Beginning with the first entry, print all the records exactly.

** Entries supplied follows **

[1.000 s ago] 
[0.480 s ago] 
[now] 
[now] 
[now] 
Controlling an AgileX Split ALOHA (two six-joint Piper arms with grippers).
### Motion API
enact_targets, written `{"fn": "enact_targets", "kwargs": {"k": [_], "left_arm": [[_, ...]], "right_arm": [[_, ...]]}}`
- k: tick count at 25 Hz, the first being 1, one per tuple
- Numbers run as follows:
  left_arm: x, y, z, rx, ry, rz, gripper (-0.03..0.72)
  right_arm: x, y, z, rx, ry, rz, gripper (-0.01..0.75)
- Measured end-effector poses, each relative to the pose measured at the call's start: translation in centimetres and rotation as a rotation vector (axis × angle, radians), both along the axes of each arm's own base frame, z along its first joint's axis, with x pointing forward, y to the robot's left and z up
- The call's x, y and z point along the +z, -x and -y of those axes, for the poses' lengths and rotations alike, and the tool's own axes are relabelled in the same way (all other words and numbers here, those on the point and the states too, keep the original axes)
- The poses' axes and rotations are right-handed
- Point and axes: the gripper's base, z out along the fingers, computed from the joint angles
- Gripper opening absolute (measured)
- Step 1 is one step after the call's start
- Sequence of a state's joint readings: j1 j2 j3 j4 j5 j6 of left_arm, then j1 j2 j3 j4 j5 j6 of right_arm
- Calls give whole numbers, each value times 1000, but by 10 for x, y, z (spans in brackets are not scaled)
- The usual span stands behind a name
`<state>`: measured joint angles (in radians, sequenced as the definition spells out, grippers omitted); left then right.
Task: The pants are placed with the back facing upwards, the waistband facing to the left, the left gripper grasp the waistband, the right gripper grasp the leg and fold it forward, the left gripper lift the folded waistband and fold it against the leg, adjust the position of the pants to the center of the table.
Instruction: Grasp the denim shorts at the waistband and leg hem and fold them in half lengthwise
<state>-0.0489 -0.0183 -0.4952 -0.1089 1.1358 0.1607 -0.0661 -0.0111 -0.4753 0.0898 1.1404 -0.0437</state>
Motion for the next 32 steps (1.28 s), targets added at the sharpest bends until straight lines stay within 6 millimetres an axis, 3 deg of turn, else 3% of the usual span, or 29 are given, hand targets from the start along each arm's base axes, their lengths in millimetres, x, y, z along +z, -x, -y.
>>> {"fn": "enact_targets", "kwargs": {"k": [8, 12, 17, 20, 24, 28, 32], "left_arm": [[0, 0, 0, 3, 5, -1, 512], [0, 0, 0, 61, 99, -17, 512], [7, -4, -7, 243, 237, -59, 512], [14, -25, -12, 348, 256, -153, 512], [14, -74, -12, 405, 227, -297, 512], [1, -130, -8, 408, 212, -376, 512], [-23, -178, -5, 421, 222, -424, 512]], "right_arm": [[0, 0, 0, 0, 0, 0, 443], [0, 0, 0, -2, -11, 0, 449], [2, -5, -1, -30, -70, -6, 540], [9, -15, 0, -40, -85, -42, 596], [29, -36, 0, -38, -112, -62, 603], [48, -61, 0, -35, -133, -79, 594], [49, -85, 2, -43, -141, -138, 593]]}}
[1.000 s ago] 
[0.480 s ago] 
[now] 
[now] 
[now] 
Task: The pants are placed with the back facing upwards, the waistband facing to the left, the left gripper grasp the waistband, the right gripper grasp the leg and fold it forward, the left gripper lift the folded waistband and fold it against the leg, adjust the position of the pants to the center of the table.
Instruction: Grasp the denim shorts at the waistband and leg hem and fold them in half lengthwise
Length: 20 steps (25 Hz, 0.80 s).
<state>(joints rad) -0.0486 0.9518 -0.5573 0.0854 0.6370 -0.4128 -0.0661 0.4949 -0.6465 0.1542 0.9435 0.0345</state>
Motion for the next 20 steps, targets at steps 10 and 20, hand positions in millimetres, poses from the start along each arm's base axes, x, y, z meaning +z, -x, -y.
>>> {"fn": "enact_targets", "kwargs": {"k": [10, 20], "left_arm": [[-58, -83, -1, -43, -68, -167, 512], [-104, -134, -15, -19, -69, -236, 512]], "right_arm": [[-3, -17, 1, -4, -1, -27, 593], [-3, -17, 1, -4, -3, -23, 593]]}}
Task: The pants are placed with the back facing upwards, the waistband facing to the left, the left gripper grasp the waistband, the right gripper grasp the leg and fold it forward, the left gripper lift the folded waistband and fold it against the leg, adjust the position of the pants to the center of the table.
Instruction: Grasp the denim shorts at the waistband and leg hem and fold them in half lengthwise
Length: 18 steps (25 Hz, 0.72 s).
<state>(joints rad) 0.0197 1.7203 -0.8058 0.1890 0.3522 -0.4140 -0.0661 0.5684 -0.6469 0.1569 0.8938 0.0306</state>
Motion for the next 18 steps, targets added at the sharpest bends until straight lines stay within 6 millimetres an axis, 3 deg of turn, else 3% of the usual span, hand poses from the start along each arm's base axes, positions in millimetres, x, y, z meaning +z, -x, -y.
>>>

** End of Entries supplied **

Solution:
[1.000 s ago] 
[0.480 s ago] 
[now] 
[now] 
[now] 
Controlling an AgileX Split ALOHA (two six-joint Piper arms with grippers).
### Motion API
enact_targets, written `{"fn": "enact_targets", "kwargs": {"k": [_], "left_arm": [[_, ...]], "right_arm": [[_, ...]]}}`
- k: tick count at 25 Hz, the first being 1, one per tuple
- Numbers run as follows:
  left_arm: x, y, z, rx, ry, rz, gripper (-0.03..0.72)
  right_arm: x, y, z, rx, ry, rz, gripper (-0.01..0.75)
- Measured end-effector poses, each relative to the pose measured at the call's start: translation in centimetres and rotation as a rotation vector (axis × angle, radians), both along the axes of each arm's own base frame, z along its first joint's axis, with x pointing forward, y to the robot's left and z up
- The call's x, y and z point along the +z, -x and -y of those axes, for the poses' lengths and rotations alike, and the tool's own axes are relabelled in the same way (all other words and numbers here, those on the point and the states too, keep the original axes)
- The poses' axes and rotations are right-handed
- Point and axes: the gripper's base, z out along the fingers, computed from the joint angles
- Gripper opening absolute (measured)
- Step 1 is one step after the call's start
- Sequence of a state's joint readings: j1 j2 j3 j4 j5 j6 of left_arm, then j1 j2 j3 j4 j5 j6 of right_arm
- Calls give whole numbers, each value times 1000, but by 10 for x, y, z (spans in brackets are not scaled)
- The usual span stands behind a name
`<state>`: measured joint angles (in radians, sequenced as the definition spells out, grippers omitted); left then right.
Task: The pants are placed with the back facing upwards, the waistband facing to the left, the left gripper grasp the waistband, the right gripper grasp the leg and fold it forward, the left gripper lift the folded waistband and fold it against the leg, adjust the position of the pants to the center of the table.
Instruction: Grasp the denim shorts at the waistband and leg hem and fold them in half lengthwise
<state>-0.0489 -0.0183 -0.4952 -0.1089 1.1358 0.1607 -0.0661 -0.0111 -0.4753 0.0898 1.1404 -0.0437</state>
Motion for the next 32 steps (1.28 s), targets added at the sharpest bends until straight lines stay within 6 millimetres an axis, 3 deg of turn, else 3% of the usual span, or 29 are given, hand targets from the start along each arm's base axes, their lengths in millimetres, x, y, z along +z, -x, -y.
>>> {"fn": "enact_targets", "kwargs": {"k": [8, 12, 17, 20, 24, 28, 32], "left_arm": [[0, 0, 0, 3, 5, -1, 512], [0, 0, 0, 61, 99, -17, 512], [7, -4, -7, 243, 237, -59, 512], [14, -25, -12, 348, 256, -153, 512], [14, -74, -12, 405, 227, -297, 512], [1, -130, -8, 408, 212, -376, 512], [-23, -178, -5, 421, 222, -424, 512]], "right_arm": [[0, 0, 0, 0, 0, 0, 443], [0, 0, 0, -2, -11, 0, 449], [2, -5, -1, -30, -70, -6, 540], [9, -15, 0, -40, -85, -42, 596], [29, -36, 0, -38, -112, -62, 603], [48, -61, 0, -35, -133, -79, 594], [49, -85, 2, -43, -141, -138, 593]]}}
[1.000 s ago] 
[0.480 s ago] 
[now] 
[now] 
[now] 
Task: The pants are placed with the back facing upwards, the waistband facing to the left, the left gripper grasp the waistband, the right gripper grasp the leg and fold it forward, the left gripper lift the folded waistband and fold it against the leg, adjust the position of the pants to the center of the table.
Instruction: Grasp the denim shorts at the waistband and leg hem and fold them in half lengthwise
Length: 20 steps (25 Hz, 0.80 s).
<state>(joints rad) -0.0486 0.9518 -0.5573 0.0854 0.6370 -0.4128 -0.0661 0.4949 -0.6465 0.1542 0.9435 0.0345</state>
Motion for the next 20 steps, targets at steps 10 and 20, hand positions in millimetres, poses from the start along each arm's base axes, x, y, z meaning +z, -x, -y.
>>> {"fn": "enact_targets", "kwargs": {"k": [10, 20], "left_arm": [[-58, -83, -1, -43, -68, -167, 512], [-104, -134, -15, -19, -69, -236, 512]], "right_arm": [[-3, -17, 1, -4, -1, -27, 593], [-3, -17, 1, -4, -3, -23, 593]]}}
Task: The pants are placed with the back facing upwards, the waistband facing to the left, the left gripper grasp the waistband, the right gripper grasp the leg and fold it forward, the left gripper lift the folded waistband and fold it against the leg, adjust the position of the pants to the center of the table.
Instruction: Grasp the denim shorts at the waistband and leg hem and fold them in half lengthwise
Length: 18 steps (25 Hz, 0.72 s).
<state>(joints rad) 0.0197 1.7203 -0.8058 0.1890 0.3522 -0.4140 -0.0661 0.5684 -0.6469 0.1569 0.8938 0.0306</state>
Motion for the next 18 steps, targets added at the sharpest bends until straight lines stay within 6 millimetres an axis, 3 deg of turn, else 3% of the usual span, hand poses from the start along each arm's base axes, positions in millimetres, x, y, z meaning +z, -x, -y.
>>>

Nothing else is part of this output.